**Data section:**
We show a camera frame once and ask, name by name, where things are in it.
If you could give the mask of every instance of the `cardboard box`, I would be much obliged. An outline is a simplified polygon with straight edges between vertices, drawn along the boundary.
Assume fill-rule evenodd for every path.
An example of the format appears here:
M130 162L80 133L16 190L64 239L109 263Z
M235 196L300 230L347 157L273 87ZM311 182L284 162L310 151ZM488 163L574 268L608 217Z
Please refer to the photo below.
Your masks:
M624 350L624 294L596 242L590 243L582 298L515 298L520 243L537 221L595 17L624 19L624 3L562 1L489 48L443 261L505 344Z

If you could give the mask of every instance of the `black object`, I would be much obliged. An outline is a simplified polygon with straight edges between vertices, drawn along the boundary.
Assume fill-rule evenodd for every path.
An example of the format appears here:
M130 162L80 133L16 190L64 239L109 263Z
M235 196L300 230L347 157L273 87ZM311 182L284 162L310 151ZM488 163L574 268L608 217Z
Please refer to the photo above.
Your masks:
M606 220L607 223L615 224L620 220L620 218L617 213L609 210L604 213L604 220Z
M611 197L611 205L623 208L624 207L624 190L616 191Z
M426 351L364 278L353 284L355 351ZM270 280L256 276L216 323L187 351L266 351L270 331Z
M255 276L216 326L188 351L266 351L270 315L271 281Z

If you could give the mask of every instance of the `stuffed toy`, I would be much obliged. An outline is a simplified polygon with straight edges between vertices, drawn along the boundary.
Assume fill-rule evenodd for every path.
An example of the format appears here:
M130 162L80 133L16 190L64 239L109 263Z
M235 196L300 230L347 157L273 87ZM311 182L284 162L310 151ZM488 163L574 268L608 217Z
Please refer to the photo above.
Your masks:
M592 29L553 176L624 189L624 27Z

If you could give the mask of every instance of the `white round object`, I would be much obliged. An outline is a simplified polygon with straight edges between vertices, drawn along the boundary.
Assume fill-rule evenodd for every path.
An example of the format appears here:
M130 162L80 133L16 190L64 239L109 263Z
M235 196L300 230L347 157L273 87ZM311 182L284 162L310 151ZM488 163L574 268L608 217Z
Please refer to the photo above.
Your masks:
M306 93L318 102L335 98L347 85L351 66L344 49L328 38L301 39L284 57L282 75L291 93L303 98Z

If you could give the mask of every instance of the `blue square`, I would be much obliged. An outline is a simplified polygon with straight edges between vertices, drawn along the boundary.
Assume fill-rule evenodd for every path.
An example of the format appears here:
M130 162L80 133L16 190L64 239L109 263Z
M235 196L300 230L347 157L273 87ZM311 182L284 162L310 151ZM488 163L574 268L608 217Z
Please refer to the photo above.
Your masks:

**Assigned task:**
All entries must be repeated exactly.

**Answer section:**
We show a camera frame once and ask, name by name, where things are in it.
If you could give the mask of every instance of the `cardboard box`, I would be much obliged. An outline is a simplified polygon with straight edges between vertices, drawn along the boundary.
Assume fill-rule evenodd for every path.
An example of the format appears here:
M130 162L80 133L16 190L64 239L109 263Z
M235 196L300 230L347 157L273 87ZM311 182L284 162L310 151ZM488 163L574 268L608 217Z
Please refer to the photo below.
Your masks:
M624 350L624 294L596 242L590 243L582 298L515 298L520 243L537 221L595 17L624 19L624 3L562 1L489 48L443 261L505 344Z

If you could give the mask of every instance of the `black object`, I would be much obliged. An outline is a simplified polygon with straight edges between vertices, drawn along the boundary.
Assume fill-rule evenodd for every path.
An example of the format appears here:
M130 162L80 133L16 190L64 239L109 263Z
M235 196L300 230L347 157L273 87ZM311 182L284 162L310 151ZM488 163L574 268L608 217Z
Please refer to the photo above.
Your masks:
M606 220L607 223L615 224L620 220L620 218L617 213L609 210L604 213L604 220Z
M611 197L611 205L623 208L624 207L624 190L616 191Z
M426 351L364 278L353 284L355 351ZM270 280L256 276L216 323L187 351L266 351L270 331Z
M255 276L216 326L188 351L266 351L270 315L271 281Z

If you could give the mask of every instance of the `stuffed toy`, I would be much obliged. An outline is a simplified polygon with straight edges between vertices, drawn along the boundary.
Assume fill-rule evenodd for every path.
An example of the format appears here:
M130 162L80 133L16 190L64 239L109 263Z
M235 196L300 230L347 157L273 87ZM311 182L284 162L310 151ZM488 163L574 268L608 217Z
Please refer to the photo above.
Your masks:
M592 29L553 176L624 189L624 27Z

If you could give the mask of every instance of the `white round object`, I would be much obliged. An outline is a simplified polygon with straight edges between vertices, drawn along the boundary.
Assume fill-rule evenodd for every path.
An example of the format appears here:
M130 162L80 133L16 190L64 239L109 263Z
M235 196L300 230L347 157L273 87ZM311 182L284 162L310 151ZM488 163L574 268L608 217Z
Please refer to the photo above.
Your masks:
M306 93L318 102L335 98L347 85L351 66L344 49L328 38L301 39L284 57L282 75L291 93L303 98Z

If you could give the mask of every instance of the `blue square`, I would be much obliged. An outline is a simplified polygon with straight edges between vertices, drawn along the boundary.
Assume fill-rule evenodd for every path.
An example of the format appears here:
M130 162L80 133L16 190L64 239L109 263Z
M235 196L300 230L347 157L273 87ZM311 182L284 162L310 151ZM488 163L574 268L608 217Z
Please refer to the photo above.
Your masks:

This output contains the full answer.